If I run SMS on a CSV, the order of bindings is pretty obvious - every row of the CSV is fed into the WHERE
section, and the resulting bindings are then used to build the triples in the TO
section. In this case, if do a BIND(UUID() as ?row)

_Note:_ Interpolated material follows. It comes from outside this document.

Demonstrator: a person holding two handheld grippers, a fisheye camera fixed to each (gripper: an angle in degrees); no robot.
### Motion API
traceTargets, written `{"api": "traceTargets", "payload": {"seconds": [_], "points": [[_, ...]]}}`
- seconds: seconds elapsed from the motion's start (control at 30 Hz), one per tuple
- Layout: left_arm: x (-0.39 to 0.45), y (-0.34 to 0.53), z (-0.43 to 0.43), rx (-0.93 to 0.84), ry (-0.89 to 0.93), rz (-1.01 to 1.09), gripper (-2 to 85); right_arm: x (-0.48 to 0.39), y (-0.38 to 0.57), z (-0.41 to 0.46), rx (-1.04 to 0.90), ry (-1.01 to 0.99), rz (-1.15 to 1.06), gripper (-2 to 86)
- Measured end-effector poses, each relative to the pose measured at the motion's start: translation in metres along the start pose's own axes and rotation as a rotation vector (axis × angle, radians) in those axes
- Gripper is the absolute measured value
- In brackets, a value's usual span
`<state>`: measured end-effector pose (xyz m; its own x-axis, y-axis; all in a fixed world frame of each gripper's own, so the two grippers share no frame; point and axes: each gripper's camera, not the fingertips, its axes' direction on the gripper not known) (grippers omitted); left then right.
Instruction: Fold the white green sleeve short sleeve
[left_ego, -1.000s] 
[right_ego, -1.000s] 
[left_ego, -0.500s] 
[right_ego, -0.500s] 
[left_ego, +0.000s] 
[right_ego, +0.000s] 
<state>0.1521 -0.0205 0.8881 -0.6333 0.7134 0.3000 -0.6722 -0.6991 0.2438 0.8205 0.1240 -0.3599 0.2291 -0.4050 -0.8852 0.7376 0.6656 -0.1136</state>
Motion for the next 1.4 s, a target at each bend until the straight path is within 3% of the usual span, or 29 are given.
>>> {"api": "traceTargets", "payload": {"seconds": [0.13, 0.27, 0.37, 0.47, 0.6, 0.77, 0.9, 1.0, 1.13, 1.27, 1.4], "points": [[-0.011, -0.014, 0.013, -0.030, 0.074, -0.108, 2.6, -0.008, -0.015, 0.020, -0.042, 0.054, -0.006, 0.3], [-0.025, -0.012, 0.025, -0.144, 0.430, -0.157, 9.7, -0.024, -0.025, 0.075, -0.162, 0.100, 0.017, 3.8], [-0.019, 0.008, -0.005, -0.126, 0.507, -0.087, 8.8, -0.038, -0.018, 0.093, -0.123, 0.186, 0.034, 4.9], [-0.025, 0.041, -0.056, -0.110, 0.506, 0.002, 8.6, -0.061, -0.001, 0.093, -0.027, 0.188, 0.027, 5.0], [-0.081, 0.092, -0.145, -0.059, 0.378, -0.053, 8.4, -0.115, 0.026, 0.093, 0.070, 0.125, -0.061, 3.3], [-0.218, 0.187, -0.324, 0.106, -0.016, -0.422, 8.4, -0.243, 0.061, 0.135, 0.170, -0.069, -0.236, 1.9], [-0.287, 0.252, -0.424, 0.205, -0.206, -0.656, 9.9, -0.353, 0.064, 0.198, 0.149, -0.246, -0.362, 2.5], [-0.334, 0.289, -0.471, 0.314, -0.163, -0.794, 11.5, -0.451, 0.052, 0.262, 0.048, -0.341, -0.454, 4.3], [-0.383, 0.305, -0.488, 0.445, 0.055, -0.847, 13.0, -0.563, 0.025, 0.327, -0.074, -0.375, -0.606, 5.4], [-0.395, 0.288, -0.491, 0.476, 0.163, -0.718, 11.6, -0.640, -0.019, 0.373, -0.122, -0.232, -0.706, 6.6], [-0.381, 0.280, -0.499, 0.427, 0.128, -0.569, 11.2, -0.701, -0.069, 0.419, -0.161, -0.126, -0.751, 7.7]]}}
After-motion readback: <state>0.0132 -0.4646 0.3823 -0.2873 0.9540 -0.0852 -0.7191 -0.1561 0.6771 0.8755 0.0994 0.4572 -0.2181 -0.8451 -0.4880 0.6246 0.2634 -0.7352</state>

and then assert ?row a :Row
, I should expect one triple for each row in the CSV
However, If I have a nested JSON data structure with arrays of varying sizes, e.g.
{
"elements": [
{
"eid": 1,
"props": {
"A": [
{
"pid": "1-A1"
},
{
"pid": "1-A2"
}
],
"B": [
{
"pid": "1-B1"
},
{
"pid": "1-B2"
},
{
"pid": "1-B3"
}
]
}
}
]
}
which I then map with
MAPPING :json_test
FROM JSON {
{
"elements": [
{
"eid": "?eid",
"props": {
"A": [
{
"pid": "?prop_a_id"
}
],
"B": [
{
"pid": "?prop_b_id"
}
]
}
}
]
}
}
TO {
?input_set :bindings ?bindings
}
WHERE {
bind(uuid() as ?input_set)
BIND(CONCAT(STR(?eid),'-',
COALESCE(?prop_a_id, 'NO_A'),'-',
COALESCE(?prop_b_id, 'NO_B')
) as ?bindings)
}
would it result in a DFS traversal of the JSON structure with an input set emitted into the WHERE/TO at each leaf, i.e. I should expect 5 UUIDs bound with the inputs being
{eid:1,a_prop_id:"1-A1"}
{eid:1,a_prop_id:"1-A2"}
{eid:1,b_prop_id:"1-B1"}
{eid:1,b_prop_id:"1-B2"}
{eid:1,b_prop_id:"1-B3"}
because what I am seeing is quite different - I am seeing a single UUID bound to a cross product (6 values) of As and Bs. It gets even more interesting if not all values are populated - if the B array is empty, for example, I will get 2 bindings, one with each A value + '-NO_B', but if the 'B' element is removed entirely, I get no bindings, even though A values are there. Is there a way to make a sub-tree as optional?